I've always wanted to go to Cuba and heard that the government has eased travel restrictions. How do I do it legally?
These are not urban legends you hear about Americans taking a direct flight from Canada or Mexico to Havana, only to be slapped with a staggering fine of thousands of dollars upon return. There are federal laws that prohibit travel to Cuba solely for tourism, and the government takes them very seriously.

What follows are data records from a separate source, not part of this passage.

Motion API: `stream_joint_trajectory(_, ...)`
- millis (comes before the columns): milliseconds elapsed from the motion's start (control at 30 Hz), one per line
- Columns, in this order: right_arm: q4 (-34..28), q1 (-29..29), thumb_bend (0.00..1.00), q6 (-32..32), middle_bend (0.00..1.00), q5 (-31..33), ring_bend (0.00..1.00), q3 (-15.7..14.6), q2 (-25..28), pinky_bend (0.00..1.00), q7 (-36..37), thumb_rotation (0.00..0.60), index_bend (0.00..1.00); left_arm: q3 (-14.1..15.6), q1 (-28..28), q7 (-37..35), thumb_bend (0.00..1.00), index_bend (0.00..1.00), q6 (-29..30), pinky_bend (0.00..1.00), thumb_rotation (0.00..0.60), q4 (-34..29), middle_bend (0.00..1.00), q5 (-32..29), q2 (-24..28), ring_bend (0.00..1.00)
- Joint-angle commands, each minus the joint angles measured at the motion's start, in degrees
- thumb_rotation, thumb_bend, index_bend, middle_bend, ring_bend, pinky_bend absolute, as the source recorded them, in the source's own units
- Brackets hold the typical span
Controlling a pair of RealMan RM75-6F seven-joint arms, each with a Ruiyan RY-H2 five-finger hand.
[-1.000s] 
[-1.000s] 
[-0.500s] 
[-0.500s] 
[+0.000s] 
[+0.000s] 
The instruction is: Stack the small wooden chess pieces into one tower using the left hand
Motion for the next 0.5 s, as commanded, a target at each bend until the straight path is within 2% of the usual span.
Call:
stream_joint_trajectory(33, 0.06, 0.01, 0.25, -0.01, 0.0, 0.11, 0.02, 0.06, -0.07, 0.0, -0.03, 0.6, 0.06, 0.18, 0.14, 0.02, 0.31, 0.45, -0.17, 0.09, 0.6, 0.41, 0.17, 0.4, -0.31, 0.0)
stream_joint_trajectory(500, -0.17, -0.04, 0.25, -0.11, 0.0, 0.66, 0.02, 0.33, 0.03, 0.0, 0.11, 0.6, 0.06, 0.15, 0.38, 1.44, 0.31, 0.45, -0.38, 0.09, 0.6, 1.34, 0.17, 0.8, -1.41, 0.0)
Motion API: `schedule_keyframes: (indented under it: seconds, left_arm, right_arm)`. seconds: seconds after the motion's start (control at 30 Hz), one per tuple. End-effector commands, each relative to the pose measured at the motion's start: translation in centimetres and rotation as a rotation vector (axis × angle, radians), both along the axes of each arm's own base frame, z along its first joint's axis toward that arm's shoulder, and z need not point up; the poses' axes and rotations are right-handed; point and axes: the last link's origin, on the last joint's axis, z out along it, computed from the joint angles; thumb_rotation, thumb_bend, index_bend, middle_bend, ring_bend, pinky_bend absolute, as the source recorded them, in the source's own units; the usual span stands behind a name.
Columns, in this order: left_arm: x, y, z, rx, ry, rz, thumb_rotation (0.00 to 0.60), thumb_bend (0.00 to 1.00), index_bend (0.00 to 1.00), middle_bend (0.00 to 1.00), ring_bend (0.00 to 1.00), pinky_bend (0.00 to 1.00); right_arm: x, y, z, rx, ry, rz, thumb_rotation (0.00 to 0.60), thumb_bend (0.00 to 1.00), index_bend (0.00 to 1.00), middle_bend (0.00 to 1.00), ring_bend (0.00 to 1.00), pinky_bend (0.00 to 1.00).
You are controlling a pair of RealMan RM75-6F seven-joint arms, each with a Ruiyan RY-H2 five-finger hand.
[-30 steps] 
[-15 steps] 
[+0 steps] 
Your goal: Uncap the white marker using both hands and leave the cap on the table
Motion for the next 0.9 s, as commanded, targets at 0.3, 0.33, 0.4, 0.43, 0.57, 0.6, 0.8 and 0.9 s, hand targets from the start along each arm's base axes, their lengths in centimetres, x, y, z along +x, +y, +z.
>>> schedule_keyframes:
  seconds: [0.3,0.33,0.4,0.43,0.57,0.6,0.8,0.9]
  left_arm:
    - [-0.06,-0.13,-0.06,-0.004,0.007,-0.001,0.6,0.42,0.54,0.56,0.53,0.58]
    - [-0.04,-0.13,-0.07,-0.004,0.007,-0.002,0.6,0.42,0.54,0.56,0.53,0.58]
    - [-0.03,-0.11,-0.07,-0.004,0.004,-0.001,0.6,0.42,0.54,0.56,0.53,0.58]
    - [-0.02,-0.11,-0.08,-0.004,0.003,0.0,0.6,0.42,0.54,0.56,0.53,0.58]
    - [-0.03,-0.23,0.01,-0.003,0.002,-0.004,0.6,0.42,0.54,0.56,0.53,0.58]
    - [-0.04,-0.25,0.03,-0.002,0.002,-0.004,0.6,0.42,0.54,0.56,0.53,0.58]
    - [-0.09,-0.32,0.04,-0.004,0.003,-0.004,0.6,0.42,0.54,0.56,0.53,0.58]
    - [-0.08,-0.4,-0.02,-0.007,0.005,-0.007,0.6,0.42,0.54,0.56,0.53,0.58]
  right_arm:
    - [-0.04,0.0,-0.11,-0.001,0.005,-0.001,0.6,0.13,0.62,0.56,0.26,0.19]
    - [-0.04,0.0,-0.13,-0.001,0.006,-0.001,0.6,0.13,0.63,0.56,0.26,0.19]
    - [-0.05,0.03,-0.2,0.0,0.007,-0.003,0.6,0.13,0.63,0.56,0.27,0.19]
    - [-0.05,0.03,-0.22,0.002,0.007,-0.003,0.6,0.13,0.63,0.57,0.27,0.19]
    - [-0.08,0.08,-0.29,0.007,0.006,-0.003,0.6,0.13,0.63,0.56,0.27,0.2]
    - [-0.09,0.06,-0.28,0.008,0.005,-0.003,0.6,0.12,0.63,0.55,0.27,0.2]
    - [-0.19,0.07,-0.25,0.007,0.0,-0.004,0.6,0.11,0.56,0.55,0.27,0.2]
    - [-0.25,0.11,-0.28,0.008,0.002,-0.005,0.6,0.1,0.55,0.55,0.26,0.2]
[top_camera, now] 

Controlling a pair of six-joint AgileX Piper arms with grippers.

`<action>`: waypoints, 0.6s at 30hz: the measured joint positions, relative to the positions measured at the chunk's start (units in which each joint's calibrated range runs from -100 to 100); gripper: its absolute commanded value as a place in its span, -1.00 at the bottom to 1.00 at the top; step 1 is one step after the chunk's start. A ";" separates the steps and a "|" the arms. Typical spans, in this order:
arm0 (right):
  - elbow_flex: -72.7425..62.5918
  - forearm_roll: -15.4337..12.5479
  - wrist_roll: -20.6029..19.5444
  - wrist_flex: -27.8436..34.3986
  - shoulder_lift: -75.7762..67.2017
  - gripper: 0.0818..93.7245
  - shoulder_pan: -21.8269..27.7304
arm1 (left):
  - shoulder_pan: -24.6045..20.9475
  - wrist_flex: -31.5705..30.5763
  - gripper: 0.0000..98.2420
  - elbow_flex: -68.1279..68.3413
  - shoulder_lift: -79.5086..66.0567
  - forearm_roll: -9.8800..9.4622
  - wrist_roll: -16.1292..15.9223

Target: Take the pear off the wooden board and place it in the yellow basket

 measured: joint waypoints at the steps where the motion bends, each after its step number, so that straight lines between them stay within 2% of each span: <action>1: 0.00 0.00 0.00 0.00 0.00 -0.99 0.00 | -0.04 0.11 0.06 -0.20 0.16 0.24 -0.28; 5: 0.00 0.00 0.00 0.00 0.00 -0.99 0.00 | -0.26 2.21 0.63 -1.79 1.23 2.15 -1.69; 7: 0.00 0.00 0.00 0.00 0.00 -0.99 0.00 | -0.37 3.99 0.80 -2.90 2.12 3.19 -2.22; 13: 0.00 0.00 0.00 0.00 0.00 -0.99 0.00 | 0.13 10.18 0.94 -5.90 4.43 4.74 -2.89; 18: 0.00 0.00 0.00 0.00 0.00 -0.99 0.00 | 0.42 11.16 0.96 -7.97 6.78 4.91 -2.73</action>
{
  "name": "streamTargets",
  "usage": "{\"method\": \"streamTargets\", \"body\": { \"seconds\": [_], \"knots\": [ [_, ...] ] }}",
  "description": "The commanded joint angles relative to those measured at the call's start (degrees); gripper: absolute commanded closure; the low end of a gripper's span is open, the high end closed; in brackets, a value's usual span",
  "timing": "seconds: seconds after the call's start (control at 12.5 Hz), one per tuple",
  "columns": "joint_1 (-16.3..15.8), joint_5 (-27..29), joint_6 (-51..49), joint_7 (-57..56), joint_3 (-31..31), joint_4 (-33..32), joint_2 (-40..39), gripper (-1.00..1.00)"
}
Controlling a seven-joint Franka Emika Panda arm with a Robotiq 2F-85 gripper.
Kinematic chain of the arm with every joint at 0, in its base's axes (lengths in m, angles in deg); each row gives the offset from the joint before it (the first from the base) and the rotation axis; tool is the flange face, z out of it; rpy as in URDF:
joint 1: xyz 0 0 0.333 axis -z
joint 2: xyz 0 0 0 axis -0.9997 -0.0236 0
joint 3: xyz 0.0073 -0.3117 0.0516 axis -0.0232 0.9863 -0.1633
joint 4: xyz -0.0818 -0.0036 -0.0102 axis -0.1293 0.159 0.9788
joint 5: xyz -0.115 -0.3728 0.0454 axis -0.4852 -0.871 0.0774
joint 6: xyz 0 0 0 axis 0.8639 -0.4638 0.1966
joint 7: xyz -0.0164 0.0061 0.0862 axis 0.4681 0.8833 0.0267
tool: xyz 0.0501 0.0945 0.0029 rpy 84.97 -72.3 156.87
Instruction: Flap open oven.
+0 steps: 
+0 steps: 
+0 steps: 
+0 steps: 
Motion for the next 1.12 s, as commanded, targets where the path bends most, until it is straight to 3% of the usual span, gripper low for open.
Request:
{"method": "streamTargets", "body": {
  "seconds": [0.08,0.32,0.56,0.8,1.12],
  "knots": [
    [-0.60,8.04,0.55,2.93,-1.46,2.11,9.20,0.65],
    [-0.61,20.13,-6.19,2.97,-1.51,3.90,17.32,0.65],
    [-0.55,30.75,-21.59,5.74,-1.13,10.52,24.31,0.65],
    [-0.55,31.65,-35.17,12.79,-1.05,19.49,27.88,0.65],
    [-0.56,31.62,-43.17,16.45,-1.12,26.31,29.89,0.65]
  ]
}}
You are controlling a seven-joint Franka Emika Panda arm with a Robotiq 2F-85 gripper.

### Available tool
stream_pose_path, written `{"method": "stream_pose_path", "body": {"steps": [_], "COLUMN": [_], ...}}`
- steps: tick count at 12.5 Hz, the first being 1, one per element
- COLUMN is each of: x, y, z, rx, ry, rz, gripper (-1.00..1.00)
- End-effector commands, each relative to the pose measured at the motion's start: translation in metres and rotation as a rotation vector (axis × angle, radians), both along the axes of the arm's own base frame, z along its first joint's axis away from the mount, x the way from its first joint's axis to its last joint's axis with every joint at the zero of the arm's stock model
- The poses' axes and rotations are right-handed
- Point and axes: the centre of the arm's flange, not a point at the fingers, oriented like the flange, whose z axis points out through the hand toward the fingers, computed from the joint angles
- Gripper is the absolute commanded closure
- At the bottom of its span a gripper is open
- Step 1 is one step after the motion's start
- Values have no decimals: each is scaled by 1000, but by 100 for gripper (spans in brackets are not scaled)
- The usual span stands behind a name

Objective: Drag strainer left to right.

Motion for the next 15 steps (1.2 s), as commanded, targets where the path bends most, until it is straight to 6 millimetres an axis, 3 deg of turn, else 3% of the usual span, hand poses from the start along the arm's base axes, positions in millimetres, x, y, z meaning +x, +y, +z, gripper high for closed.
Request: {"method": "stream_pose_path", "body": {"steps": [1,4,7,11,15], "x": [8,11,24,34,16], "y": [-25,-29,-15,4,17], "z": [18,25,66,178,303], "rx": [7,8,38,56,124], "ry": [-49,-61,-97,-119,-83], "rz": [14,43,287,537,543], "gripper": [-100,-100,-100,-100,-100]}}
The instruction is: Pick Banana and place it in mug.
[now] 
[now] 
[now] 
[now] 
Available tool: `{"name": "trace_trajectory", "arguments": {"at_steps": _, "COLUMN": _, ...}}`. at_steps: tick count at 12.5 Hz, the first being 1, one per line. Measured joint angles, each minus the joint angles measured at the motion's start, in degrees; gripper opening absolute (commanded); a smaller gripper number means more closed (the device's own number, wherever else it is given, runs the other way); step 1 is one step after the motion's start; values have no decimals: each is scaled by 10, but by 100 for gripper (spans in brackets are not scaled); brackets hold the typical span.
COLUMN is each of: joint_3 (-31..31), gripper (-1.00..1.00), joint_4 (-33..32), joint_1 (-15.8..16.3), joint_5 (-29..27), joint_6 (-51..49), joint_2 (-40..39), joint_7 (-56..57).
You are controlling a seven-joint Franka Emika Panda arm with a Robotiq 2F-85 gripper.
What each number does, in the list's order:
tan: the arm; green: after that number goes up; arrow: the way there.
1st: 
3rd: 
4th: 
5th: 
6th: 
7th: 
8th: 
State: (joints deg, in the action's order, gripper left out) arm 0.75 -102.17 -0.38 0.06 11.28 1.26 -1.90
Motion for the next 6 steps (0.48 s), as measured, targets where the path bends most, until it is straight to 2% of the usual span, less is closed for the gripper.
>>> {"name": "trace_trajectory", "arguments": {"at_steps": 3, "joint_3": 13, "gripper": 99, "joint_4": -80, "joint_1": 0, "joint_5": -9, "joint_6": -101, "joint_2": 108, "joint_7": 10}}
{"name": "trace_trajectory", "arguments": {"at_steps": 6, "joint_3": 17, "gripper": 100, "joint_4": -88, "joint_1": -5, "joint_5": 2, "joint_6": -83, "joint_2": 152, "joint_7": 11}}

The reasons why there are anti-travel restrictions on Cuba in the first place are as complex as the entirety of U.S. relations with the country over the past 50 years. Theoretically, Americans are forbidden to go there because the dollars you spend would help the Cuban economy and indirectly strengthen their communist government. However, this type of restriction does not exist between the USA and any other country in the world. If you want to travel to Iran, Burma, North Korea or elsewhere, you can do so as long as you get a visa from the host country.
That doesn't mean you can't travel to Cuba for other reasons. Journalists on assignment, academics conducting research, government employees in public service, members of humanitarian and religious missions, and people who have immediate relatives in the country can apply for and receive travel authorization from the Ministry of Finance. And last year, the federal government began issuing a series of "people-to-people" licenses that were issued in the late 1990s but were revoked under President George W. Bush were hired. The U.S. Department of State outlines all the rules and guidelines for travel to Cuba here. Miami based Cuba Travel Services will point you in the right direction when applying for a license and help you plan your trip. I will explain the two main ways you can get there after the jump.
Religious and educational travel
Traveling to Cuba: personal tours
This is probably your easiest connection. A person-to-person tour is a true cultural exchange with Cubans and their remarkable culture and traditions, not a trip on the beach. You have a packed itinerary that is closely monitored. Tour costs are all-inclusive, and the U.S. government keeps a tight flow on these trips. National Geographic Expeditions offers week-long person-to-person trips starting at 5.US$795 at and Insight Cuba offers four-day trips from 1.995 US dollars to.
Travel to Cuba: religious and educational trips
Religious group Friends in Cuba sends work parties to build and repair Quaker meetinghouses, and Global Exchange organizes week-long group-building trips. Expect to work hard in any case. These organizations are only granted licenses by the federal government because the trips they offer are a true exchange of ideas, assistance and labor, not a leisurely vacation.